WORK REQUEST:
Copying exactly, give the lines in the material below from the one with "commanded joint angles" to the one with "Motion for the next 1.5", ends included, and nothing besides.

RECORDS PROVIDED:
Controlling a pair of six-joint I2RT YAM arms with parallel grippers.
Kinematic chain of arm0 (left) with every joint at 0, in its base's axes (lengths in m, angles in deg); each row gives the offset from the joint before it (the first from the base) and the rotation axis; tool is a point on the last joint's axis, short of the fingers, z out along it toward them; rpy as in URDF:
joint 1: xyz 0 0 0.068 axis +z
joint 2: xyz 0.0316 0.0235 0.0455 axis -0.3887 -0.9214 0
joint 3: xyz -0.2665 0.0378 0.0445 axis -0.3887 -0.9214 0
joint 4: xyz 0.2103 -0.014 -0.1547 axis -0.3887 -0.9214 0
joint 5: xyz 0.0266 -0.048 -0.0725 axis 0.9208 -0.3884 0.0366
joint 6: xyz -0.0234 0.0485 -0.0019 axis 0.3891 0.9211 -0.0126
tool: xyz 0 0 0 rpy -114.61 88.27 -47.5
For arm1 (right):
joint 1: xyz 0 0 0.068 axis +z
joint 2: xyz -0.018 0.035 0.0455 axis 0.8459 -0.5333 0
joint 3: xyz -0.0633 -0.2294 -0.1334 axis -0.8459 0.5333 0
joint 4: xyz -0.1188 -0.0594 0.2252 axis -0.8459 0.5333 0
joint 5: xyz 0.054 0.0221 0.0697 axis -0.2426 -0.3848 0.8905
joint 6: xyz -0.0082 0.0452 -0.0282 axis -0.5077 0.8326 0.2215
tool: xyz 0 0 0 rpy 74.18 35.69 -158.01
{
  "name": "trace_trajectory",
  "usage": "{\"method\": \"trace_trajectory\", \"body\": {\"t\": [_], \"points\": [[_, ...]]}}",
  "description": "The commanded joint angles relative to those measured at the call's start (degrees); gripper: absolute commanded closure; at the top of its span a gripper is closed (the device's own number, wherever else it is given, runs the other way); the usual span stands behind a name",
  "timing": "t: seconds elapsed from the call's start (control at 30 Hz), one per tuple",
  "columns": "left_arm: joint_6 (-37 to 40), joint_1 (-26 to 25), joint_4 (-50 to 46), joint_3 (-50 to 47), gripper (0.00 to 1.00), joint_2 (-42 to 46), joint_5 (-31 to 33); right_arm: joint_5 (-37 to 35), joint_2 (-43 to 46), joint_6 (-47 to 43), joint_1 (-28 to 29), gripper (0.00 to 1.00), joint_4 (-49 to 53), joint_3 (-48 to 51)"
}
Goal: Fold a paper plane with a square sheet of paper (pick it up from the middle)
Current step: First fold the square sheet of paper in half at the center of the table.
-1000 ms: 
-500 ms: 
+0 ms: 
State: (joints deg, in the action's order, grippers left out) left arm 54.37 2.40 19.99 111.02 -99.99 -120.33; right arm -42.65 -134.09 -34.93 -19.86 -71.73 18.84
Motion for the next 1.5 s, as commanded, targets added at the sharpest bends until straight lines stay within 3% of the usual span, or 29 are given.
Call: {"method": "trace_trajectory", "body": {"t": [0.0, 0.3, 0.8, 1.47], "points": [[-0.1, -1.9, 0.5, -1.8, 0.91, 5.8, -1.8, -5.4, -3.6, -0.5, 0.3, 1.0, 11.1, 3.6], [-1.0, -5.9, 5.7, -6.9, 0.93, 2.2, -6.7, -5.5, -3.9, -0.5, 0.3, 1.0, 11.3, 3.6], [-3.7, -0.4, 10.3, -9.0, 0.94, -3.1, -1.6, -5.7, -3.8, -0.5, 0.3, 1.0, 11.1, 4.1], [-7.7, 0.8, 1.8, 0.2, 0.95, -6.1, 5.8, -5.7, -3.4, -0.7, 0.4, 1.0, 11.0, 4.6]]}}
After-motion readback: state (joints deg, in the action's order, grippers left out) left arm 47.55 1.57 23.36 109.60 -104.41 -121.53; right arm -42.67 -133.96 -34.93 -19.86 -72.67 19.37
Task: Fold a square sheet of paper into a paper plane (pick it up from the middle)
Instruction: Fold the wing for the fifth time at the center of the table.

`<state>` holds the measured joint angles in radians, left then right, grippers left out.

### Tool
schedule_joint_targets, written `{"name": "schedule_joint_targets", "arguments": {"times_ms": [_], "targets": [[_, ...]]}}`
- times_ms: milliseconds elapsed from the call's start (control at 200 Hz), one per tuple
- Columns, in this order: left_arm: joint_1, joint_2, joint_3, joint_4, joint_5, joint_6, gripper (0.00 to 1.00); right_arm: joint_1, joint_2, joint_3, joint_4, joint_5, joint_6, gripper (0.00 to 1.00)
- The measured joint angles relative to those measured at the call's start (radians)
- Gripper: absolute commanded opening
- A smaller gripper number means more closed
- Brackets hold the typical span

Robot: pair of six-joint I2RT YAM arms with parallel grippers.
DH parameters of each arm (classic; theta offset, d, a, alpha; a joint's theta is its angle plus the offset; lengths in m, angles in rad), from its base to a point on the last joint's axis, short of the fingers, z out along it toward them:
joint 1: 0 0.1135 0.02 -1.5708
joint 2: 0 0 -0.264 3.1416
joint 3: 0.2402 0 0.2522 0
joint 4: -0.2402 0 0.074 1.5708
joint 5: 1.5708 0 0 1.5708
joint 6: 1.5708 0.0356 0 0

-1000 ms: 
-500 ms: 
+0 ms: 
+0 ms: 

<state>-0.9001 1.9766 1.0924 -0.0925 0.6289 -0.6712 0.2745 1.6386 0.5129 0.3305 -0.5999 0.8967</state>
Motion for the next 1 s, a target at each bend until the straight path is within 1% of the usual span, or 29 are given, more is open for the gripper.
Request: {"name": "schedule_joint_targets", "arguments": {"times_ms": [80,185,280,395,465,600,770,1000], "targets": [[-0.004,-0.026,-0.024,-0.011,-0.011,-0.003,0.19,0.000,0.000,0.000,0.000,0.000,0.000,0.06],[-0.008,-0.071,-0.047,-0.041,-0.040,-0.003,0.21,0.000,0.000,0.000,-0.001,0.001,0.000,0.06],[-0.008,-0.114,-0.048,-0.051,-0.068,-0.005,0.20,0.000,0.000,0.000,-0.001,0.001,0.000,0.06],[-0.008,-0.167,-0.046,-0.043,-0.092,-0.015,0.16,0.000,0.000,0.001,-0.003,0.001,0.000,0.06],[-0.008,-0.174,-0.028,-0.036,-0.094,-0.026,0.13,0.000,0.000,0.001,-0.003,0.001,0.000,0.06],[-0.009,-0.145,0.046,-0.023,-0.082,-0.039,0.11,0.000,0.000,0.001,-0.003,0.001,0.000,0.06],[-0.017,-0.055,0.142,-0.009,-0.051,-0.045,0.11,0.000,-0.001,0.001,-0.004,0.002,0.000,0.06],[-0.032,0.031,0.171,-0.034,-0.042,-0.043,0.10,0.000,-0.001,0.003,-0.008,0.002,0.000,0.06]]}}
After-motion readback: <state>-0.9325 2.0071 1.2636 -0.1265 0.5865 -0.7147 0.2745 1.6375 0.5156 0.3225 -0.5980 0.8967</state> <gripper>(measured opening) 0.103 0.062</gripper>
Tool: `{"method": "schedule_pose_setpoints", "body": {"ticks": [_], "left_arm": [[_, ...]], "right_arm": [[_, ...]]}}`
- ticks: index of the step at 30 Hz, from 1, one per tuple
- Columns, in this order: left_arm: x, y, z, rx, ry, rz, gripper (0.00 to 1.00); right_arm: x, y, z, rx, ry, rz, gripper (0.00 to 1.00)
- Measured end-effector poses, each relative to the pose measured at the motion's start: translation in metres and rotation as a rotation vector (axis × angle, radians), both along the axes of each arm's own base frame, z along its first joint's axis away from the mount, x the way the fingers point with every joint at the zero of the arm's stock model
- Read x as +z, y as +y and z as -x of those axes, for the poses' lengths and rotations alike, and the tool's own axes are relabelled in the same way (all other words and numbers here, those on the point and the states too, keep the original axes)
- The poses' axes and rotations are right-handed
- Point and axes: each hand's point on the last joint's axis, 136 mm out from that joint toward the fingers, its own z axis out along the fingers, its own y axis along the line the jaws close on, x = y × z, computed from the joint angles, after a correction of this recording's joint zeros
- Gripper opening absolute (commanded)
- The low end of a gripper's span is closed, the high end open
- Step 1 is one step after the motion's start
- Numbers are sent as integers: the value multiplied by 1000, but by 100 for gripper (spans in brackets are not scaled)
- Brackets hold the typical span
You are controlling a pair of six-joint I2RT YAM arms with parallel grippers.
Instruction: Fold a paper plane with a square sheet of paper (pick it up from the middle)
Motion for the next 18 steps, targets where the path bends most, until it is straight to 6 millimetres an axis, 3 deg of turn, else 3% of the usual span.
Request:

WRITTEN RESPONSE:
  "description": "The commanded joint angles relative to those measured at the call's start (degrees); gripper: absolute commanded closure; at the top of its span a gripper is closed (the device's own number, wherever else it is given, runs the other way); the usual span stands behind a name",
  "timing": "t: seconds elapsed from the call's start (control at 30 Hz), one per tuple",
  "columns": "left_arm: joint_6 (-37 to 40), joint_1 (-26 to 25), joint_4 (-50 to 46), joint_3 (-50 to 47), gripper (0.00 to 1.00), joint_2 (-42 to 46), joint_5 (-31 to 33); right_arm: joint_5 (-37 to 35), joint_2 (-43 to 46), joint_6 (-47 to 43), joint_1 (-28 to 29), gripper (0.00 to 1.00), joint_4 (-49 to 53), joint_3 (-48 to 51)"
}
Goal: Fold a paper plane with a square sheet of paper (pick it up from the middle)
Current step: First fold the square sheet of paper in half at the center of the table.
-1000 ms: 
-500 ms: 
+0 ms: 
State: (joints deg, in the action's order, grippers left out) left arm 54.37 2.40 19.99 111.02 -99.99 -120.33; right arm -42.65 -134.09 -34.93 -19.86 -71.73 18.84
Motion for the next 1.5 s, as commanded, targets added at the sharpest bends until straight lines stay within 3% of the usual span, or 29 are given.

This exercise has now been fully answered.